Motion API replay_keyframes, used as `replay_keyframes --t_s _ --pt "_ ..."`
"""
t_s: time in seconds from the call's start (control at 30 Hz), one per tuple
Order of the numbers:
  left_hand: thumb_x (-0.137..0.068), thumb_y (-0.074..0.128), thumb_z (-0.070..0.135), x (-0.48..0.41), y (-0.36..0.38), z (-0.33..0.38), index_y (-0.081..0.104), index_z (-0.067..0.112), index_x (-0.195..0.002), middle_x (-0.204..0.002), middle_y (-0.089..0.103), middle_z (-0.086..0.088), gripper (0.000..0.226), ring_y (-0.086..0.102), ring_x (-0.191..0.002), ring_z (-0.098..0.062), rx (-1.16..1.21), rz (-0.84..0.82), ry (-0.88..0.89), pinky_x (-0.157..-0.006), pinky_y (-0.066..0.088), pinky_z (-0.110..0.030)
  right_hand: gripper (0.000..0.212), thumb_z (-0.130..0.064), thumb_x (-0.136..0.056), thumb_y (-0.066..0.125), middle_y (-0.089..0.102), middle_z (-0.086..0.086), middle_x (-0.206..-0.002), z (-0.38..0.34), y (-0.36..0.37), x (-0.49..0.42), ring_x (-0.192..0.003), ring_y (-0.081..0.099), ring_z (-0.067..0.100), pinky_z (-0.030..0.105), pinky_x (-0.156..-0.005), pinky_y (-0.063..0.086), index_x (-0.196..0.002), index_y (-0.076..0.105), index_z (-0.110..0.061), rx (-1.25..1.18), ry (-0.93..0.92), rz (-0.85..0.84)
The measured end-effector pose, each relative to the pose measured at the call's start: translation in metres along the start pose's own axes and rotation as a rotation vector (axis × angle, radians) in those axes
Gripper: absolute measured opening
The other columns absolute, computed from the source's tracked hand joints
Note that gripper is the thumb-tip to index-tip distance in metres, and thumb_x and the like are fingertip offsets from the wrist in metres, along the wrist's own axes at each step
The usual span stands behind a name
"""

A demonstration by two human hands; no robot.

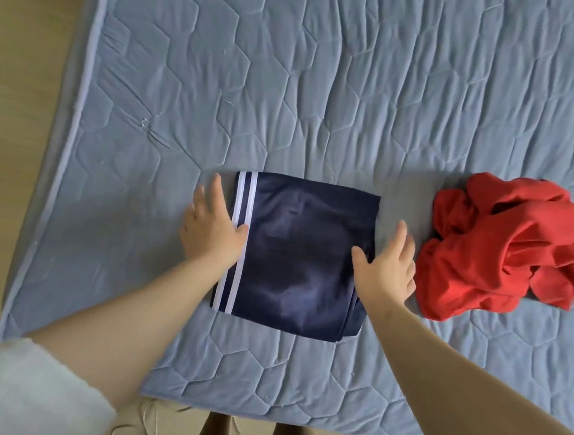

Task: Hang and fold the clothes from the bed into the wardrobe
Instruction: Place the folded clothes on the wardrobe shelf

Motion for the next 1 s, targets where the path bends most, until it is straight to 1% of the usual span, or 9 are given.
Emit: replay_keyframes --t_s 0.17,0.27,0.37,0.53,0.63,0.7,0.8,0.9,1.0 --pt "-0.081 0.063 0.046 0.049 0.031 0.030 0.027 0.027 -0.146 -0.155 0.022 -0.008 0.077 0.020 -0.141 -0.038 -0.266 0.052 0.585 -0.107 0.019 -0.061 0.071 -0.043 -0.091 0.049 -0.007 -0.006 -0.158 -0.009 0.032 0.019 -0.144 0.001 0.025 0.050 -0.111 0.015 -0.147 0.005 -0.043 0.298 -0.311 -0.115" --pt "-0.088 0.044 0.059 0.048 0.058 0.011 0.005 0.039 -0.147 -0.158 0.002 0.004 0.073 -0.004 -0.145 -0.031 -0.462 -0.081 0.559 -0.111 -0.001 -0.060 0.070 -0.047 -0.092 0.044 -0.018 -0.011 -0.156 0.006 0.058 0.014 -0.144 -0.009 0.026 0.058 -0.109 0.014 -0.144 -0.002 -0.049 0.413 -0.249 -0.331" --pt "-0.088 0.032 0.064 0.030 0.076 0.000 -0.008 0.042 -0.142 -0.158 -0.003 0.005 0.071 -0.010 -0.144 -0.029 -0.548 -0.047 0.622 -0.110 -0.010 -0.058 0.071 -0.050 -0.093 0.041 -0.021 -0.012 -0.155 0.016 0.076 -0.002 -0.145 -0.009 0.026 0.060 -0.106 0.018 -0.143 -0.010 -0.050 0.448 -0.262 -0.365" --pt "-0.084 0.039 0.060 0.011 0.099 -0.002 0.031 0.031 -0.142 -0.149 0.035 -0.007 0.065 0.028 -0.137 -0.039 -0.550 0.081 0.758 -0.106 0.020 -0.065 0.072 -0.056 -0.091 0.032 -0.027 -0.010 -0.153 0.032 0.105 -0.016 -0.144 -0.015 0.026 0.063 -0.108 0.009 -0.139 -0.021 -0.050 0.459 -0.337 -0.247" --pt "-0.082 0.052 0.053 0.012 0.098 -0.006 0.042 0.022 -0.140 -0.145 0.041 -0.013 0.067 0.034 -0.134 -0.041 -0.419 0.198 0.839 -0.101 0.028 -0.064 0.072 -0.054 -0.090 0.038 -0.019 -0.011 -0.155 0.035 0.104 -0.013 -0.144 -0.010 0.022 0.059 -0.110 0.010 -0.143 -0.010 -0.049 0.373 -0.385 -0.169" --pt "-0.075 0.069 0.045 0.012 0.088 -0.015 0.037 0.016 -0.140 -0.145 0.038 -0.019 0.079 0.032 -0.134 -0.039 -0.193 0.233 0.702 -0.101 0.032 -0.059 0.074 -0.049 -0.087 0.052 -0.003 -0.007 -0.158 0.041 0.090 -0.005 -0.142 0.007 0.022 0.053 -0.109 0.017 -0.146 0.009 -0.042 0.190 -0.347 -0.048" --pt "-0.069 0.079 0.038 0.011 0.074 -0.039 0.023 0.015 -0.146 -0.147 0.028 -0.013 0.097 0.027 -0.134 -0.027 0.245 0.173 0.215 -0.107 0.027 -0.040 0.084 -0.046 -0.076 0.069 0.023 0.006 -0.151 0.062 0.071 0.005 -0.131 0.027 0.032 0.050 -0.103 0.029 -0.145 0.025 -0.027 -0.076 -0.041 0.140" --pt "-0.072 0.078 0.029 0.009 0.082 -0.056 0.031 0.021 -0.137 -0.131 0.045 0.003 0.081 0.047 -0.117 -0.012 0.587 -0.122 -0.073 -0.096 0.037 -0.025 0.082 -0.042 -0.075 0.072 0.039 0.009 -0.138 0.071 0.078 0.008 -0.127 0.035 0.030 0.044 -0.104 0.032 -0.142 0.029 -0.023 -0.275 0.159 0.026" --pt "-0.077 0.074 0.021 0.004 0.082 -0.059 0.044 0.027 -0.125 -0.109 0.062 0.013 0.057 0.064 -0.089 0.001 0.862 -0.458 -0.225 -0.071 0.048 -0.017 0.059 -0.035 -0.077 0.072 0.052 0.001 -0.128 0.069 0.080 -0.001 -0.114 0.052 0.021 0.038 -0.100 0.042 -0.126 0.042 -0.022 -0.599 0.224 -0.123"
Point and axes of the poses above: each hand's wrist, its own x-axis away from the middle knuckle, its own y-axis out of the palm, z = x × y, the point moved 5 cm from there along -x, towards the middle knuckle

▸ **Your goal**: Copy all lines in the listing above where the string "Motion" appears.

▸ **Response to this task**:
Motion API replay_keyframes, used as `replay_keyframes --t_s _ --pt "_ ..."`
Motion for the next 1 s, targets where the path bends most, until it is straight to 1% of the usual span, or 9 are given.

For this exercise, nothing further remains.